Check your Thermal Paste...Here's why it's Important

Moderators: mdrjr, odroid

Check your Thermal Paste...Here's why it's Important

Unread postby hominoid » Sat Jul 15, 2017 12:36 am

Everyone should check the thermal paste on their stock active and passive coolers, especially if you are running a demanding application or in a tough environment. Here are 5 typical examples of 20 XU4's I recently inspected. Only 2 of 20 were marginally better than the pictured examples and none had 100% coverage of the SOC. Examine the paste impression on the SOC and the heatsink.

S1370004s.png
S1370004s.png (1.4 MiB) Viewed 238 times
S1370006s.png
S1370006s.png (1.42 MiB) Viewed 238 times
S1370008s.png
S1370008s.png (1.48 MiB) Viewed 238 times
S1370011s.png
S1370011s.png (1.43 MiB) Viewed 238 times
S1370012s.png
S1370012s.png (1.48 MiB) Viewed 238 times

I've been running 2 clusters of 10 XU4's and recently found one unit running at half or less of the typical performance. Anytime the system was loaded the A15's seemed to go off line. After burning a fresh image on the SD card the problem still persisted. Wanting to eliminate the possibility of a bad SD card corrupting the OS, I swapped SD cards with the unit next to it which was operating fine. The problem still persisted which seemed to indicate a hardware problem. While investigating further and monitoring the freq and temp using watchtemp.sh, as soon as the cores were loaded, I briefly saw the temp hit 125 before the A15's subsequent shutdown. An error from watchtemp.sh indicated there was no file or directory for the script command "cat /sys/devices/system/cpu/cpu4/cpufreq/scaling_cur_freq" for all A15 cores, respectively. After several seconds they would comeback on line, watchtemp.sh would report the correct frequency for all A15's and then go back down, repeatedly. At that point my list of possible suspects were a bad fan, fan connection or a cocked heatsink.

I went and inspected the unit and found the fan running so I shut everything down to inspect it further. The fan connection seemed fine too. The heatsink was sitting flush so I took it off to look at the paste job. I was a little surprised with what I saw and immediately opened up and inspected all 20 units. All 20 units had insufficient thermal paste applied to the SOC. After cleaning and reapplying thermal paste to all the XU4's the temperature and the performance is where I would have expected; accept for the 1 unit which now appears to be permanently damaged.
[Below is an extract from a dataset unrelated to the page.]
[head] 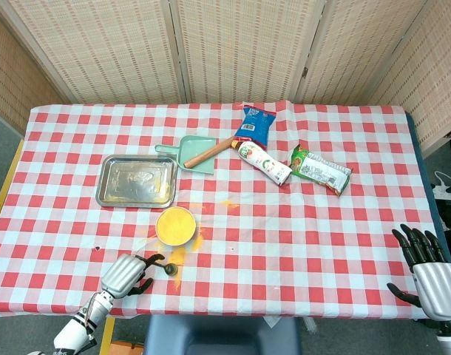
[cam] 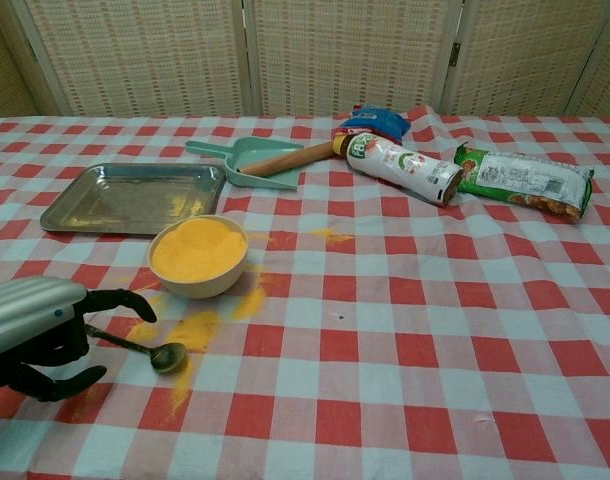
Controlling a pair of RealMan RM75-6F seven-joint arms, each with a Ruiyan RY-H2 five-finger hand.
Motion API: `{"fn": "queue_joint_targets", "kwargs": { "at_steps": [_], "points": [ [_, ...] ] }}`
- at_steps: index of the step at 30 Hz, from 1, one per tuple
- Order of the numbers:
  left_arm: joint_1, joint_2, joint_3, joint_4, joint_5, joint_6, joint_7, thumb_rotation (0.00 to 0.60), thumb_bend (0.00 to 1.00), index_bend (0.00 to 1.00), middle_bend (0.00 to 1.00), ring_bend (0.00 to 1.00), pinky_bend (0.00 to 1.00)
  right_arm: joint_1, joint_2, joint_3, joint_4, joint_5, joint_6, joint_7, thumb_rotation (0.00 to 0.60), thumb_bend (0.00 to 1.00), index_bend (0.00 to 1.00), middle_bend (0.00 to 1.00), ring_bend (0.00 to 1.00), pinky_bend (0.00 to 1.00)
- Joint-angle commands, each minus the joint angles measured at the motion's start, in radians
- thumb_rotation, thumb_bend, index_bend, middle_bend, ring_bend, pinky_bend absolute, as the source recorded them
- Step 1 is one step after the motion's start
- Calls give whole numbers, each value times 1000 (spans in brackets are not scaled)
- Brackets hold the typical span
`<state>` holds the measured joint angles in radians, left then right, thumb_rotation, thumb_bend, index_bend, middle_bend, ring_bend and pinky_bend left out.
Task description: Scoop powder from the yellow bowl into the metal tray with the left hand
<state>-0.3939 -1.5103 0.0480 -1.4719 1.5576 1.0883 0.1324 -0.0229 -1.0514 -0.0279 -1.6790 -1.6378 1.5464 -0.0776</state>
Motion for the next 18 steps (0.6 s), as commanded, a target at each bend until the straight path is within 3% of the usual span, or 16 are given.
{"fn": "queue_joint_targets", "kwargs": {
  "at_steps": [1,9,18],
  "points": [
    [-2,-19,-3,23,3,14,-17,600,449,250,1000,1000,1000,1,-2,1,-1,4,-4,-5,600,40,0,0,0,0],
    [2,-23,2,32,13,42,-34,600,446,256,1000,1000,1000,2,-2,0,0,5,-7,-7,600,39,0,0,0,0],
    [-14,-67,-15,75,-45,-7,31,600,445,349,1000,1000,1000,-2,3,-1,-1,-2,6,5,600,40,0,0,0,0]
  ]
}}
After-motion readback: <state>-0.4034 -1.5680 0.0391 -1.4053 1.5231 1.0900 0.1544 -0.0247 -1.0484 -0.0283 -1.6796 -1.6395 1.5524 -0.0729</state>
As stated above I believe I have ruled out a possible OS, application or SD card issue and need to RMA one XU4. I don't know that inadequate thermal paste caused this units problem directly but there most likely was an indirect consequence and possibly a questionable SOC. Everyone running a stock HK cooler and thermal paste needs to inspect their XU4's as soon as possible and be prepared to replace the thermal paste. Hard Kernel, I believe you may have a quality control issue. Please authorize a RMA for one XU4 unless I have missed something.
hominoid
 
Posts: 71
Joined: Tue Feb 28, 2017 3:55 am
Location: Lake Superior Basin, USA
languages_spoken: english
ODROIDs: XU4

Re: Check your Thermal Paste...Here's why it's Important

Unread postby odroid » Sat Jul 15, 2017 10:18 am

Thank you for the very detail investigation.
We had to check the thermal paste spreading process carefully. :oops: We will improve the process quickly.
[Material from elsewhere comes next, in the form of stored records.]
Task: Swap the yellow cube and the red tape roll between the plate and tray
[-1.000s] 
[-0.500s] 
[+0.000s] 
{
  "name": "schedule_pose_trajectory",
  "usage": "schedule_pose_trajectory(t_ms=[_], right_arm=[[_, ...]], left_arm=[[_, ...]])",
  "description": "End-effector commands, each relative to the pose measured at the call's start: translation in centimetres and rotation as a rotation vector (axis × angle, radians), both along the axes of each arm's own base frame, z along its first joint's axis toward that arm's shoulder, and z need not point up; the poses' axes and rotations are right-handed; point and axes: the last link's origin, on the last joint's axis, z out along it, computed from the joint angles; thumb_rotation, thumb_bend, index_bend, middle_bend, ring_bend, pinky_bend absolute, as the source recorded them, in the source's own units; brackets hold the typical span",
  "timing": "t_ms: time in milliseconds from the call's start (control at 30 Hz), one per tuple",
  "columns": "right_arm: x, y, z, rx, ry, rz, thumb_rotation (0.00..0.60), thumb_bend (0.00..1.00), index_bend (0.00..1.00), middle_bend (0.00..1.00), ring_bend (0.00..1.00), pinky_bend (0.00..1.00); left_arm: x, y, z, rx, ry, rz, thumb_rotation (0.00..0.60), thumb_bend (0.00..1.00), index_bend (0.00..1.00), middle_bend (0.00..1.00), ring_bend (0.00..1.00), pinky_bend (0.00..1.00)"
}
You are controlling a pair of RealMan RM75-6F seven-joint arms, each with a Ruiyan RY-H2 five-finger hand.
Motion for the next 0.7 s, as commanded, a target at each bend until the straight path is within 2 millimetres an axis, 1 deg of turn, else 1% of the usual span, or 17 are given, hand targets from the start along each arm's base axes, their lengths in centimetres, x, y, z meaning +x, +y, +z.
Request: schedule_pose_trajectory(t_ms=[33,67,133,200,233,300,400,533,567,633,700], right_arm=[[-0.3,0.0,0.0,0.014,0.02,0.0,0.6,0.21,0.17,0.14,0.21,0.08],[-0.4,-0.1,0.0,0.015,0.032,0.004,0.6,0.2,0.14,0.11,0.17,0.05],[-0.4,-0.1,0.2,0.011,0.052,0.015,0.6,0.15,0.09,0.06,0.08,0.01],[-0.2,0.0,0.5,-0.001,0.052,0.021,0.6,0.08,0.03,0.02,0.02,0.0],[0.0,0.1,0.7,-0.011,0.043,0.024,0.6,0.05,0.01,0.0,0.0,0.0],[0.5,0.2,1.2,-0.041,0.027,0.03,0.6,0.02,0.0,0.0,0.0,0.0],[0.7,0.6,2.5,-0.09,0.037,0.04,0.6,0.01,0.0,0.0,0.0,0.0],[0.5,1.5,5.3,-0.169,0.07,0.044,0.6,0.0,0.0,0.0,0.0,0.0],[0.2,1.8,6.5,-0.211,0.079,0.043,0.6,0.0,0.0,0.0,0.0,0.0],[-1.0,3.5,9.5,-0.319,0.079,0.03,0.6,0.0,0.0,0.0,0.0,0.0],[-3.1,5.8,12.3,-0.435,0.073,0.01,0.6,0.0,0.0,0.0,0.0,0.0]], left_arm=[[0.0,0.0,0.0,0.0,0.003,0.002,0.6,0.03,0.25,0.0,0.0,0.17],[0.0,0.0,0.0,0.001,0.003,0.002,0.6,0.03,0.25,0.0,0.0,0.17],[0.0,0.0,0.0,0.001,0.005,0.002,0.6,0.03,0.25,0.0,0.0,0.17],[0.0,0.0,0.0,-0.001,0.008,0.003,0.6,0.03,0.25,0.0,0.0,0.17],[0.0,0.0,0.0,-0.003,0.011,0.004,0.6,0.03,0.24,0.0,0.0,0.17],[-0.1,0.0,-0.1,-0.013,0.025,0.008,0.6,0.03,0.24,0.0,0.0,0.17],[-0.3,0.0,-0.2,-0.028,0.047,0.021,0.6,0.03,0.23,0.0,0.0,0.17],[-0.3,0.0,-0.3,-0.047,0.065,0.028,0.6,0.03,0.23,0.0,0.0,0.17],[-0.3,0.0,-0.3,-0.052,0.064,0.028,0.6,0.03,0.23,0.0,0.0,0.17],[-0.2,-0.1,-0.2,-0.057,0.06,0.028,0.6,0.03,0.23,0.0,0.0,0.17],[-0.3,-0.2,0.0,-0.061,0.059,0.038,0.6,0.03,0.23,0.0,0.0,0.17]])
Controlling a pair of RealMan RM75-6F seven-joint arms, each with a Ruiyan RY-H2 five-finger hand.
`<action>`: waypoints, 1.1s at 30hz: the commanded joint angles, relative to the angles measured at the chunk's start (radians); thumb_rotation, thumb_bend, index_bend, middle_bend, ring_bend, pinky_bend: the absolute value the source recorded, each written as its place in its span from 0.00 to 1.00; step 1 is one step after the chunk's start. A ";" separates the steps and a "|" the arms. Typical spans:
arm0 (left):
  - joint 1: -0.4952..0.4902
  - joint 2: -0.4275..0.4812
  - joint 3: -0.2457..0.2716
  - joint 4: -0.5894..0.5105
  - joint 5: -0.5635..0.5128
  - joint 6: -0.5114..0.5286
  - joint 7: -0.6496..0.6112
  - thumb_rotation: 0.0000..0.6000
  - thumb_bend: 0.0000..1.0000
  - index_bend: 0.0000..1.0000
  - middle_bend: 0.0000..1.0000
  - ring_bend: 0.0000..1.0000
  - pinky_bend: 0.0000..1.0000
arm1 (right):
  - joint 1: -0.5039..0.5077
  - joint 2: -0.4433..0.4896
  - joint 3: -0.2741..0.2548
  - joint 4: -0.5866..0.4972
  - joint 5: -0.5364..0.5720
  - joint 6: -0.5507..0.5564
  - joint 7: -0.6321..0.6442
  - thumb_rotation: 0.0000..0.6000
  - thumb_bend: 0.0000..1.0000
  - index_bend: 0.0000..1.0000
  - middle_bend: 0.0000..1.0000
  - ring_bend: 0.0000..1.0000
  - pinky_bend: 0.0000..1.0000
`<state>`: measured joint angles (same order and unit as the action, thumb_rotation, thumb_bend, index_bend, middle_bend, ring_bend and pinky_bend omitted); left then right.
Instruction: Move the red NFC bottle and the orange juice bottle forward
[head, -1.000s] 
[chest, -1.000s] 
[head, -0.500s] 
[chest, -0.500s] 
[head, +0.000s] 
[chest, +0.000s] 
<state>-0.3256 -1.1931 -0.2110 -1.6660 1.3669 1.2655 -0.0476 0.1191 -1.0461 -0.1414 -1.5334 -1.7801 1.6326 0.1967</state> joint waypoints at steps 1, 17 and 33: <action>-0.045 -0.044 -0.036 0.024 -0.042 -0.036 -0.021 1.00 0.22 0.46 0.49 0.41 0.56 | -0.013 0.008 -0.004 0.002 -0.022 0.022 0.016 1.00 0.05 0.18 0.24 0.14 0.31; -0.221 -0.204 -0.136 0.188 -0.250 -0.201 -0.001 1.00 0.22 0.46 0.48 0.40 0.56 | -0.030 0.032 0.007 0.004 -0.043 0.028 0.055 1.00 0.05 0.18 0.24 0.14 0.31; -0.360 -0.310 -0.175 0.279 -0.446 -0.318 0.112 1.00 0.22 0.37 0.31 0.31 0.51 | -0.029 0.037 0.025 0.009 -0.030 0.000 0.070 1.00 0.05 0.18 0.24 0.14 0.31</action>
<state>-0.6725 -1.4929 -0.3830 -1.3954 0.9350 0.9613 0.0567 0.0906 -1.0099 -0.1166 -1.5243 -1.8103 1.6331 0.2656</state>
One of your XU4 boards must have a hardware issue.
Please contact "odroid at hardkernel dot com" with a link of this thread.
She will help your RMA process if you purchased the board from us directly.
Otherwise, contact your local distributor. Sorry for the inconvenience caused.
User avatar
odroid
Site Admin
 
Posts: 23684
Joined: Fri Feb 22, 2013 11:14 pm
languages_spoken: English
ODROIDs: ODROID

Re: Check your Thermal Paste...Here's why it's Important

Unread postby DarkBahamut » Sun Jul 16, 2017 5:34 am

Stock thermal paste jobs are usually pretty bad and really the best advice is to inspect and replace the thermal paste on anything that comes with a pre-fitted heatsink. That said, on most components removing the heatsink will void your warranty, so you often get stuck with a pretty poor job.

Here's the thermal paste quality on a at the time £500 GPU (GTX 780) that puts out >250w of heat...

Image

It's no better than those XU4's, even though it's far more expensive and far more power hungry. A significant portion of the die has no paste at all.

In that last XU4 picture, is that paste dry? That would be rather concerning if that happens, because it questions the quality of the paste regardless of application.
DarkBahamut
 
Posts: 229
Joined: Tue Jan 19, 2016 10:19 am
languages_spoken: english
ODROIDs: XU4

Re: Check your Thermal Paste...Here's why it's Important

Unread postby odroid » Sun Jul 16, 2017 10:53 am

I have no idea about the phenomenon of the paste dry.
We started to use the SG502 thermal paste over a year ago.
Please review the specification and let me know if you have any concern.
https://www.acc-silicones.com/content/p ... sg502.ashx
User avatar
odroid
Site Admin
 
Posts: 23684
Joined: Fri Feb 22, 2013 11:14 pm
languages_spoken: English
ODROIDs: ODROID

Re: Check your Thermal Paste...Here's why it's Important

Unread postby hominoid » Sun Jul 16, 2017 11:36 pm

Thanks @Odroid for posting the thermal paste specs. I have been wondering what the stock paste was for awhile and just hadn't posted the question.
DarkBahamut wrote:Stock thermal paste jobs are usually pretty bad and really the best advice is to inspect and replace the thermal paste on anything that comes with a pre-fitted heatsink.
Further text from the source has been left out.